[Collected data]

◇ ◇ ◇ ◇ ◇ ◇ ◇

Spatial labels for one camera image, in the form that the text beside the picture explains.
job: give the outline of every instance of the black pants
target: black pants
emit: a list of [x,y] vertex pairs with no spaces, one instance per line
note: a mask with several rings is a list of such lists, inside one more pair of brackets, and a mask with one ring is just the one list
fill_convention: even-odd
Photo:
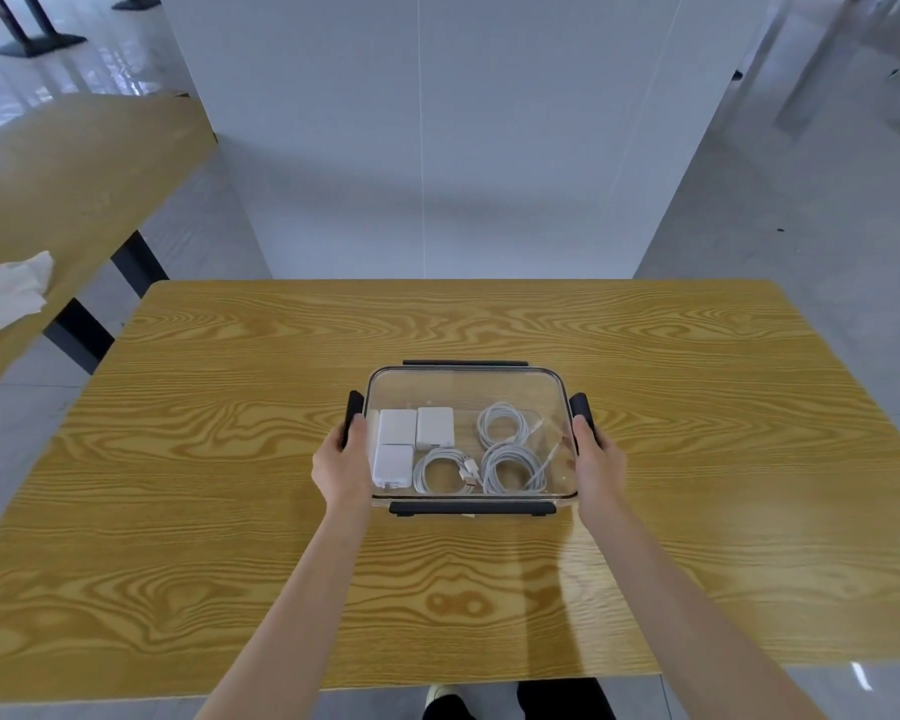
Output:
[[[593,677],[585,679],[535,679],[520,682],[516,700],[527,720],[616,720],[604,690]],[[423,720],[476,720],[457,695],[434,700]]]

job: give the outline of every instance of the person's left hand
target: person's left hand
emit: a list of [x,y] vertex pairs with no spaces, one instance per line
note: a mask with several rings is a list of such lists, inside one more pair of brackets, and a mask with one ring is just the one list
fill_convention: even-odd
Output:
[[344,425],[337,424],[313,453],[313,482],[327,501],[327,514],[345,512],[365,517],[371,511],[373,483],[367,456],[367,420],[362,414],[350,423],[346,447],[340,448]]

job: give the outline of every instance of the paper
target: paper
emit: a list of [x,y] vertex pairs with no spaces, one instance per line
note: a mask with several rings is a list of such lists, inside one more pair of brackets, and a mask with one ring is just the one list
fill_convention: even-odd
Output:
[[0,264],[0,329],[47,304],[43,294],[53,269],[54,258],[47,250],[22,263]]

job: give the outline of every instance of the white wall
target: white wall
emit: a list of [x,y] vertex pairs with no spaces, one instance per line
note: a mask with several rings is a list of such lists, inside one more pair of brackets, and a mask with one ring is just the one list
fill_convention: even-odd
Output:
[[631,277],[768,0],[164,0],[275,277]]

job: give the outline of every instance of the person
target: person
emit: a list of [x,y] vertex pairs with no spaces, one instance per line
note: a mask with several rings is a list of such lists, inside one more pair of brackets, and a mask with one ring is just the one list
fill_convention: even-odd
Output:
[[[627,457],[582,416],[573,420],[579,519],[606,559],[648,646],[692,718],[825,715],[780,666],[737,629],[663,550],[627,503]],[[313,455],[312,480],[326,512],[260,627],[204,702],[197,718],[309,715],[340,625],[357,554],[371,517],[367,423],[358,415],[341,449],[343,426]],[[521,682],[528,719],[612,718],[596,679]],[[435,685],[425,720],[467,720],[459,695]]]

◇ ◇ ◇ ◇ ◇ ◇ ◇

AIM OF THE TASK — Exact output of each line above is wanted, without the pictures.

OUTPUT OF THE TASK —
Spatial labels for one camera image, in the form that the text beside the picture explains.
job: give the outline of every instance of the black pants
target: black pants
emit: a list of [x,y] vertex pairs with no spaces, one instance per line
note: a mask with several rings is a list of such lists, inside one more pair of brackets, and a mask with one ring is just the one list
fill_convention: even-odd
Photo:
Output:
[[[593,677],[585,679],[535,679],[520,682],[516,700],[527,720],[616,720],[604,690]],[[423,720],[476,720],[457,695],[434,700]]]

job: give the outline of every instance of the person's left hand
target: person's left hand
emit: a list of [x,y] vertex pairs with no spaces, one instance per line
note: a mask with several rings is a list of such lists, inside one more pair of brackets, and a mask with one ring is just the one list
fill_convention: even-odd
Output:
[[344,425],[337,424],[313,453],[313,482],[327,501],[327,514],[345,512],[365,517],[371,511],[373,483],[367,456],[367,420],[362,414],[350,423],[346,447],[340,448]]

job: give the outline of every instance of the paper
target: paper
emit: a list of [x,y] vertex pairs with no spaces, one instance per line
note: a mask with several rings is a list of such lists, inside one more pair of brackets, and a mask with one ring is just the one list
fill_convention: even-odd
Output:
[[0,264],[0,329],[47,304],[43,294],[53,269],[54,258],[47,250],[22,263]]

job: give the outline of every instance of the white wall
target: white wall
emit: a list of [x,y] vertex pairs with no spaces, one instance per line
note: a mask with several rings is a list of such lists, inside one more pair of brackets, and a mask with one ring is just the one list
fill_convention: even-odd
Output:
[[631,277],[768,0],[164,0],[275,277]]

job: give the outline of every instance of the person
target: person
emit: a list of [x,y] vertex pairs with no spaces, one instance per line
note: a mask with several rings is a list of such lists, inside one more pair of brackets, and a mask with one ring is just the one list
fill_convention: even-odd
Output:
[[[627,457],[582,416],[573,420],[579,519],[606,559],[648,646],[692,718],[825,715],[780,666],[737,629],[663,550],[627,503]],[[313,455],[312,480],[326,512],[260,627],[204,702],[197,718],[309,715],[340,625],[357,554],[371,517],[367,423],[358,415],[341,449],[343,426]],[[521,682],[528,719],[612,718],[596,679]],[[435,685],[425,720],[467,720],[459,695]]]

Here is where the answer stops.